L’intreccio potrebbe essere banalmente ricondotto a una storia d’amore. In realtà c’è poco di banale, qui l’amore non è un misero espediente da paperback ma, addirittura, lo strumento decisivo per le sorti dell’eterno scontro tra male e bene. Uno scontro però dove le parti in gioco spesso si scambiano di ruolo, mettendo in discussione quella linea di confine che dovrebbe separare queste due componenti dell’animo umano. Del resto l’amore in questo romanzo è concepito nel suo significato più esteso – e forse, per certi aspetti, “laicamente religioso” – di luce (e quindi anche del suo opposto, ossia di tenebra), una luce dalla quale Dirk e Thierry cercano continuamente di allontanarsi, malgrado Thierry, spinto dai rimorsi e dall’incontro con una “dama cortese”, sia più volte sul punto di cedere ai suoi iniziali propositi.
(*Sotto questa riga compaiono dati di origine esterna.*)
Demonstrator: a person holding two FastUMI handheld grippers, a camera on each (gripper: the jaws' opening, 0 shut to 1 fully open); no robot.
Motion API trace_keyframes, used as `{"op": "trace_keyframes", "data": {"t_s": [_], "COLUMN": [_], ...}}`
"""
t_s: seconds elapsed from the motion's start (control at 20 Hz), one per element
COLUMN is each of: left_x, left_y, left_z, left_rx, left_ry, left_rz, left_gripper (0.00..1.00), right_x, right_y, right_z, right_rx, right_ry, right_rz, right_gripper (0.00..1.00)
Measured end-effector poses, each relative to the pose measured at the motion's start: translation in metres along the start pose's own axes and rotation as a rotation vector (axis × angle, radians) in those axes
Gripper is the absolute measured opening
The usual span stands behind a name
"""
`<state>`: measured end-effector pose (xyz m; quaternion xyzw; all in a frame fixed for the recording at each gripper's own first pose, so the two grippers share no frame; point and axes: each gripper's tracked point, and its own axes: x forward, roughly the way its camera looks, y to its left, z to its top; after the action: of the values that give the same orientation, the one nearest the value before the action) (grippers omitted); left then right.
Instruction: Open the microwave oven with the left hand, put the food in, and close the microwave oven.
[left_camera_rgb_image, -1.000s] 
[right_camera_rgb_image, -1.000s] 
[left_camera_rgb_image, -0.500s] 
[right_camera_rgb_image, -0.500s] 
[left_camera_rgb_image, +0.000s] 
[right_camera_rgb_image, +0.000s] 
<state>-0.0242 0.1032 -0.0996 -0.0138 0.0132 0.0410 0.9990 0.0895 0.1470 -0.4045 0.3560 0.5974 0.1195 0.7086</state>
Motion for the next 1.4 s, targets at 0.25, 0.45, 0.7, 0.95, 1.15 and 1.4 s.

Ma a ogni crisi esistenziale di Thierry, rispondono, confortanti, le parole di Dirk che riescono sempre a riportare l’amico dalla sua parte, grazie anche a un incredibile magnetismo diabolico, degno di uno spirito mefistofelico di boitiana memoria, “che nega/ Sempre tutto: l’astro, il fior…/ Il mio ghigno e la mia bega/ Turban gli ozi al Creator” (“Mefistofele”, atto I, scena II).
In tal modo, si alternano tutta una serie di sentimenti che nascono, sopiscono e poi si riaccendono improvvisamente, e conducono il lettore a un sorprendente finale. Quasi a confermare quel monito che Dirk richiama all’inizio della storia, “se non lo tocchi, il bosco vive per sempre, ma se lo incendi brucerà fino alla fine” (p. 53).